Suppose they'd have to use little parachutes. At least it wouldn't blow away like greenbacks would :)
 
HoldMeTender said:
......what if they dropped silver out of those helicopters?

Pros? Cons?

Assuming a silver drop is feasible ;) ......how likely would this end up as a 'bank donation' (ie debt repayment').
That is - would people be converting silver to currency to satisfy banks ?
Or, following long historical precedent - use silver for purchases....or stack the silver ?
This goes back to Julie's topic about paper asset vs precious metal value outlook (ie, choosing between them).
 
Just get a loan of Packer....he seems in a good enough mood to waive $7 million in loans to Russell Crowe recently.
 
HoldMeTender said:
dccpa said:
If you are trying to kill people and damage homes, cars, etc., it would be a great idea.

Suppose they'd have to use little parachutes. At least it wouldn't blow away like greenbacks would :)

I'm going full-on opposite with a suggestion.

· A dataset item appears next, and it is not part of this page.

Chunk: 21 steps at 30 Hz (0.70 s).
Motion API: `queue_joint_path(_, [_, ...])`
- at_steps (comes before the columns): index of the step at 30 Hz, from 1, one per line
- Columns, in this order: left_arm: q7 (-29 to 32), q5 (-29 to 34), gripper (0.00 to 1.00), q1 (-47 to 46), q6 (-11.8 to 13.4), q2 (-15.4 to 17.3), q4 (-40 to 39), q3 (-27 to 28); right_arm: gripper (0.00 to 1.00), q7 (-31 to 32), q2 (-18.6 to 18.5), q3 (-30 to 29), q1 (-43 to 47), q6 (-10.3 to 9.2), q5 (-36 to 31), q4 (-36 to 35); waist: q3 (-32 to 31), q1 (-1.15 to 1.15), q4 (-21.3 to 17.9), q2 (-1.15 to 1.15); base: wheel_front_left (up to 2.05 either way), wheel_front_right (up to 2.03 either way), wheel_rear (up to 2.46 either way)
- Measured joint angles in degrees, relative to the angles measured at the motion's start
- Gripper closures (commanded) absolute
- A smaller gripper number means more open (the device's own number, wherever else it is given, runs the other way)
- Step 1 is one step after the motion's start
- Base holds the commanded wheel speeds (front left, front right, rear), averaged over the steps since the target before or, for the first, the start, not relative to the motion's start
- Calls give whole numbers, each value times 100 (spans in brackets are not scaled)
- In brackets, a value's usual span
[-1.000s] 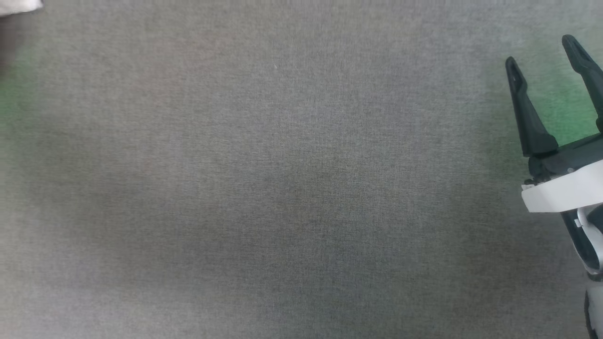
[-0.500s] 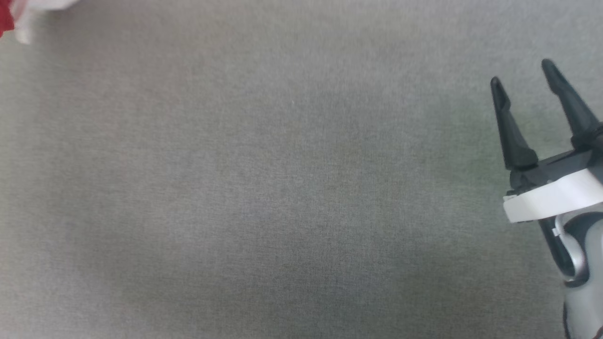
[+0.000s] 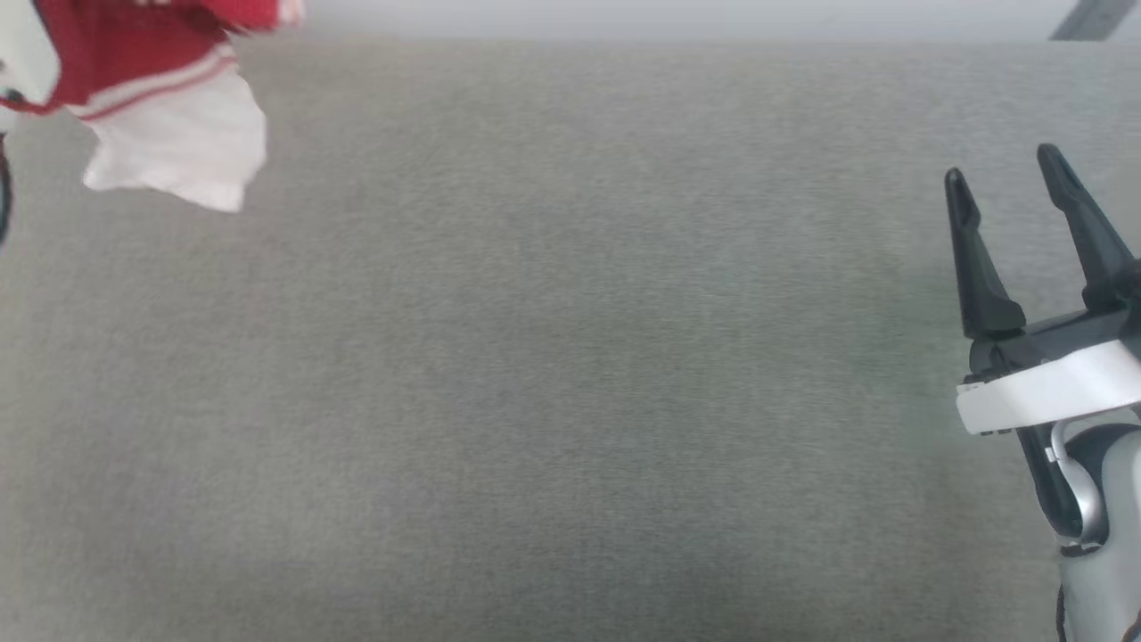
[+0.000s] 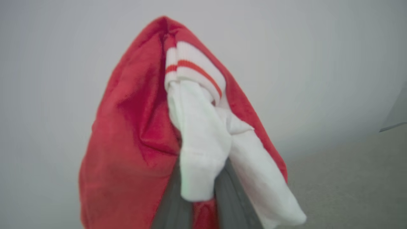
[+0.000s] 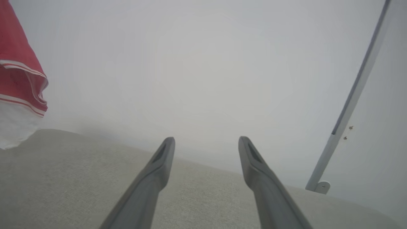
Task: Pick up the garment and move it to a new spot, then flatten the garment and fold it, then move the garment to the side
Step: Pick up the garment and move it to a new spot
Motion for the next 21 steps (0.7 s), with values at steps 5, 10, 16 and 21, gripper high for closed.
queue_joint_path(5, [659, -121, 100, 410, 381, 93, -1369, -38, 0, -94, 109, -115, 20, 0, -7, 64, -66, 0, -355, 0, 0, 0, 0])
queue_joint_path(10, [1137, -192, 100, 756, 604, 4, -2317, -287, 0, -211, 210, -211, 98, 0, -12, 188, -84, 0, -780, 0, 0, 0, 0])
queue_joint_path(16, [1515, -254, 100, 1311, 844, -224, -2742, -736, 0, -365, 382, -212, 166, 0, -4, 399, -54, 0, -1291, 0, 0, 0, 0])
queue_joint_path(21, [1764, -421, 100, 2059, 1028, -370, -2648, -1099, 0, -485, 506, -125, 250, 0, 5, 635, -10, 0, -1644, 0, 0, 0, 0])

Encapsulate large rods of silver in a tungsten sheath and drop them from orbit, preferably over Canberra and parts of Sydney.

|
|
|
|
|
|

pew pew
 
"Helicopter money may be the next big thing, as policymakers reach the limits of standard unconventional practices"

http://www.japantimes.co.jp/news/20...dropping-money-spur-economy-not-crazy-sounds/

um, standard unconventional practices? Can anyone explain the meaning of that, besides 'we ran out of ideas that make any sense years ago so now we'll try literally anything rather than admit it'?

And at what point does helicopter money stop qualifying as 'money' if it is completely divorced from economic reality?